Il documento porta alla luce tre cluster principali per il mercato delle comunità energetiche:

  • Il Cluster 1 (“Enti pubblici e terzo settore”) è il più diffuso e si basa sulla relazione diretta tra cittadini ed ente pubblico locale, che funge da catalizzatore dell’iniziativa, e sulla possibilità di beneficiare di finanziamenti a fondo perduto o agevolati. Queste iniziative nascono per mitigare la povertà energetica e generare valore economico sul territorio, e sono anche un possibile strumento di riqualificazione di edilizia popolare. Gli impianti vengono posizionati su edifici pubblici e connessi fisicamente alle utenze dell’ente. Il cluster è caratterizzato da limitate competenze tecniche ed energetiche e da una significativa burocraticità che rende poco scalabile il modello.
  • Il Cluster 2 (“Player energetico”) nasce invece da imprese del settore energetico che coinvolgono il Comune locale per sfruttare la sua conoscenza del territorio e il contatto diretto con i cittadini.  Gli impianti possono essere posti su edifici messi a disposizione dal Comune o da privati e PMI: nel primo caso, l’investimento è effettuato in toto dal player energetico, mentre nel secondo partecipano cittadini e PMI. Le competenze tecniche sono assicurate dal player energetico, la cui presenza può favorire la scalabilità delle iniziative se in grado di trovare un assetto sostenibile da un punto di vista tecnico e finanziario.
  • Nel Cluster 3 (“Privati cittadini”) l’investimento è sostenuto in toto da cittadini e PMI, che possono sfruttare detrazioni fiscali e finanziamenti bancari. Questa casistica è teoricamente la meno articolata, visto il numero limitato di attori in gioco, ed è caratterizzata dalla suddivisione dei benefici economici tra i soli membri dell’aggregato. Nonostante ciò, ad oggi risulta essere la configurazione meno diffusa, perché richiede che cittadini e PMI accettino di sostenere la totalità dell’investimento e sappiano valutarla opportunamente.

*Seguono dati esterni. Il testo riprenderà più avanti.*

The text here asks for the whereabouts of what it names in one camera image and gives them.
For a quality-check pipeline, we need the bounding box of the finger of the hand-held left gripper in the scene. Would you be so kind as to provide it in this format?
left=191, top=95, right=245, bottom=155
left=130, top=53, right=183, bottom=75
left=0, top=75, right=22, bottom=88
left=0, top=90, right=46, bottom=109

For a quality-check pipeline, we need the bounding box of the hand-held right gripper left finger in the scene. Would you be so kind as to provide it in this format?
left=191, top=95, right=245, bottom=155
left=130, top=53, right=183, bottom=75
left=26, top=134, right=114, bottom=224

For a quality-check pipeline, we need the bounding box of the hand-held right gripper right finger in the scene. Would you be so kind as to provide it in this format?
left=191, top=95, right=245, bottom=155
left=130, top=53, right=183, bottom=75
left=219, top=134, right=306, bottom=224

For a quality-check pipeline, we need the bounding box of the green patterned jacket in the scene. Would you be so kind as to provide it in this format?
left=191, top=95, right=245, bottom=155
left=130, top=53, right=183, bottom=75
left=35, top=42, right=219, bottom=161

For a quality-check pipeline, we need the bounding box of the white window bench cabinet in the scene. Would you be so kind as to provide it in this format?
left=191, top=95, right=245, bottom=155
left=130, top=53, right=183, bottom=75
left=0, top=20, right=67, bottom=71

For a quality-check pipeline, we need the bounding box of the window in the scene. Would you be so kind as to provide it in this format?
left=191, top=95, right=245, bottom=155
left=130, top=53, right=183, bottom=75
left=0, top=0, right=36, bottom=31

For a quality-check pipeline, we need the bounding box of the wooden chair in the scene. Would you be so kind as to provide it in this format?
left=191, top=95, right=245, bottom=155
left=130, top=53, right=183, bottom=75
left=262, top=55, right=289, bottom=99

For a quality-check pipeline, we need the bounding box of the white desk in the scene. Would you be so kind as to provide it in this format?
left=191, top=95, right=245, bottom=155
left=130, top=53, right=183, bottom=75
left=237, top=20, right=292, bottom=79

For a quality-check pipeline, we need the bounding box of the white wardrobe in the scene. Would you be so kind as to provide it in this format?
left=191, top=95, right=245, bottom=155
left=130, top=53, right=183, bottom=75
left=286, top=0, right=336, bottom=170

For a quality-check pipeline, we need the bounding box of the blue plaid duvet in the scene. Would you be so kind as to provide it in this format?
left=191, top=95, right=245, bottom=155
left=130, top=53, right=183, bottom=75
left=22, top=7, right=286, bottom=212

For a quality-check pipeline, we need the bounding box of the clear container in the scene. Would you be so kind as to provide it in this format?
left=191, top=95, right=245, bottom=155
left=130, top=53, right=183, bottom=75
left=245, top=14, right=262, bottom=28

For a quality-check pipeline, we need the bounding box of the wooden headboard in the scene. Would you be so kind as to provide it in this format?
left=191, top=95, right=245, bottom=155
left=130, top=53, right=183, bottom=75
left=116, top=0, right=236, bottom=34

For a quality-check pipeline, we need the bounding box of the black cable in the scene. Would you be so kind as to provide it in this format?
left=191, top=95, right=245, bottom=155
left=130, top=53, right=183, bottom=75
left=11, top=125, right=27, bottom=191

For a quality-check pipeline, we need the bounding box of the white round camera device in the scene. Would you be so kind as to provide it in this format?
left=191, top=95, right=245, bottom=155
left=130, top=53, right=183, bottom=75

Sul fronte dell’autoconsumo collettivo, il report identifica due cluster:

  • Nel Cluster 1 (“Enti pubblici e terzo settore”) l’iniziativa nasce da enti pubblici o cooperative senza scopo di lucro che fungono da catalizzatori, demandando ai membri dell’aggregato il finanziamento delle iniziative stesse, per mitigare la povertà energetica sul territorio e garantire gli strumenti necessari per favorire la diffusione di risorse rinnovabili. 
  • Il Cluster 2 (“Player energetico”) è caratterizzato dalla presenza di un player industriale che ha le conoscenze tecniche e la capacità finanziaria per promuovere lo sviluppo di iniziative di autoconsumo collettivo, ad esempio un’impresa edile che costruisce nuove unità abitative o ristruttura edifici preesistenti: l’investimento è sostenuto dai condomini, che accedono alle detrazioni fiscali e implementano interventi per l’efficientamento degli edifici. Questa configurazione è oggi la più diffusa.